Interview – Business and Human Rights – Richard Karmel

Still worried about the Business and Human Rights agenda?

You need to read this interview with Mazar’s Human RIghts Partner, Richard Karmel. You’ll learn why his accounting firm is so interested in human rights – including the burgeoning business case for ensuring companies respect human rights.

Interview with Richard Karmel

Q. Business and Human Rights is attracting quite a bit of attention, including from the Financial Times and The Economist. What are the ways that business thinking is shifting toward respecting human rights?

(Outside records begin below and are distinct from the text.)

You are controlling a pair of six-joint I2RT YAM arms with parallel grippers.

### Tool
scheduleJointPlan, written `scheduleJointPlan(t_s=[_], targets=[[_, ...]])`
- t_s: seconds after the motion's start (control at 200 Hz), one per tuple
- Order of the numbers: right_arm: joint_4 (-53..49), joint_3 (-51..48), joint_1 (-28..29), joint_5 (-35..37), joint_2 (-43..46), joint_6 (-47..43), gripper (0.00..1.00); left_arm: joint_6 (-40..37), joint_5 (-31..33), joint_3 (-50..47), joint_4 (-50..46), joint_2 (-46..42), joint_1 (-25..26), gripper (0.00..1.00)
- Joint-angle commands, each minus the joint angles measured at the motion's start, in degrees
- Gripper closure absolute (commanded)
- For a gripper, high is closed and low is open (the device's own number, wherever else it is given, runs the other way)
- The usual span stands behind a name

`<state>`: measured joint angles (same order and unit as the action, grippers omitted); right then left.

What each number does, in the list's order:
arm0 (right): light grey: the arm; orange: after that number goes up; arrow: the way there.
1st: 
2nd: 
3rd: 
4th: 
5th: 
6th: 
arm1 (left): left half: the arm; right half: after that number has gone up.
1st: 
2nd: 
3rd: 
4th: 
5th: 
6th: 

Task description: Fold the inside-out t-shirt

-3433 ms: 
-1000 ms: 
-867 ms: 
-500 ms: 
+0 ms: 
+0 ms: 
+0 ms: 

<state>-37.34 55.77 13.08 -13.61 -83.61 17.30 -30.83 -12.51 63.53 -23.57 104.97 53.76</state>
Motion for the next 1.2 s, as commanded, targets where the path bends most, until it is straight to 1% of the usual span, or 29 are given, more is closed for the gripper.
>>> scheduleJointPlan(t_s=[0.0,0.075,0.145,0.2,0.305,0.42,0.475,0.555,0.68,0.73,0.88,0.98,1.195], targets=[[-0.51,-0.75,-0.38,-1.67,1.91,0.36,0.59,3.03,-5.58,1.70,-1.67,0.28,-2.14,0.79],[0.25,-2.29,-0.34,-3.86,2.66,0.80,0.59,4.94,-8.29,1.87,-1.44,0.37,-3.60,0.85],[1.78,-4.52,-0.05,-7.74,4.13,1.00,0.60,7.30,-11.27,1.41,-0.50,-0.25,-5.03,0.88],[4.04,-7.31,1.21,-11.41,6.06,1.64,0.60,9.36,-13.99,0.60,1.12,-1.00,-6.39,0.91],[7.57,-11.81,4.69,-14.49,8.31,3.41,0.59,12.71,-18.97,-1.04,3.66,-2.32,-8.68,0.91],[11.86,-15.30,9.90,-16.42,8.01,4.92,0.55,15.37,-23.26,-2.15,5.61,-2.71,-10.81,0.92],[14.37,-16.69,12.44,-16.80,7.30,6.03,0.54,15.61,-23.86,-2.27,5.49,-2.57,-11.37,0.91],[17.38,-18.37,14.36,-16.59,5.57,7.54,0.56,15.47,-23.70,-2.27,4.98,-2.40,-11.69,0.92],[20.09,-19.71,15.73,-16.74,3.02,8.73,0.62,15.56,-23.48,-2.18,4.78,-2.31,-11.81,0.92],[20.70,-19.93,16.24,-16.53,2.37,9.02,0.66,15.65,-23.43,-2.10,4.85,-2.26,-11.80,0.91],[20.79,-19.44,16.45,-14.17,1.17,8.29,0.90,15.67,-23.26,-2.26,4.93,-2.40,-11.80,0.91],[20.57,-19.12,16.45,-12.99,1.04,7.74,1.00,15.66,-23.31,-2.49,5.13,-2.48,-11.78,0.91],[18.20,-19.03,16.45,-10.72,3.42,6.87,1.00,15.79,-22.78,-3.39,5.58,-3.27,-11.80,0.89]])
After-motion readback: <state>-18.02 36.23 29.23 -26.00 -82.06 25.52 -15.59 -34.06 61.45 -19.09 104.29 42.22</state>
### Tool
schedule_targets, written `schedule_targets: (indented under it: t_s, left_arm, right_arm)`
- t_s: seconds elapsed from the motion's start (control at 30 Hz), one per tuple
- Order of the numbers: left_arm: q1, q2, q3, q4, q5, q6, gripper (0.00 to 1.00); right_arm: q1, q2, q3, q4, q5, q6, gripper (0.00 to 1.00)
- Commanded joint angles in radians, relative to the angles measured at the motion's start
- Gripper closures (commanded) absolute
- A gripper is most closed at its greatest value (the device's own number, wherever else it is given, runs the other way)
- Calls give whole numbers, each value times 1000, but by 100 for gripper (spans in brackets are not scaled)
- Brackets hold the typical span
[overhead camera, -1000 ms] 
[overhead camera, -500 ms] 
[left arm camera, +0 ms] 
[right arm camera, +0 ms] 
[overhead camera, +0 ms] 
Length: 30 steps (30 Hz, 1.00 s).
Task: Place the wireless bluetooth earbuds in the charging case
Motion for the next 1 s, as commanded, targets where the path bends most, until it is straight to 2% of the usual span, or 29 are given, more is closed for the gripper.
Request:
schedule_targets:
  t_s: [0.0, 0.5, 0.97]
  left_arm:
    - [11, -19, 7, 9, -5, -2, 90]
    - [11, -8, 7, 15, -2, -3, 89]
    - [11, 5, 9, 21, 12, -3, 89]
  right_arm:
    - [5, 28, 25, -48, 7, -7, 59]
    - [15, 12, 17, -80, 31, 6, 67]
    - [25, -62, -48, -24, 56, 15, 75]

There are several factors that are converging which are driving business thinking to demonstrate greater respect for human rights:

  1. We live in a much more interconnected world; the smartphone, social media and the internet are driving greater transparency.  As such, human rights abuses taking place in the developing world, which in the past may have drawn the attention of a few communities and, if really serious the local press, can now attract the attention of people at the other end of the world. Companies are realising that social media can not only be a great creator of value, it can also destroy value if inappropriate corporate behaviour is called out.
  2. Investors are also realising that if the companies in which they have invested in can’t demonstrate that they are on top of the human rights agenda then they are increasing the risks of their investments.  Since the launch of the UNGP Reporting Framework in February 2015, investors with more than US$4trillion of assets under management are urging companies to demonstrate their respect for human rights through adoption of this Framework.
  3. Western regulators in particular appear to be getting somewhat fed up with the way some multi-nationals are using the non-financial parts of their annual reports as an opportunity to market and spin only the positive impacts of their activities without any balance.  There is now a requirement in the UK, at least for the front-end of annual reports, to be more balanced in their disclosures.
  4. Laws are also being passed which require companies to make more general human rights disclosures (eg Companies Act 2006, EU Non-Financial Reporting Directive) and also on specific human rights issues (eg Modern Slavery Act 2015).
  5. A greater realisation that there is a clear business case for being more profitable.  Corporate respect for human rights requires stakeholder engagement.  Such engagement should be built in to all business models.  Done properly, this leads to greater trust between the stakeholder and the company and in the case of employees and suppliers this will lead to greater productivity

Infographie-1-green.png_oe_fullClick here (or the image above) for a joint report on Business and Human Rights by Mazars and The Economist.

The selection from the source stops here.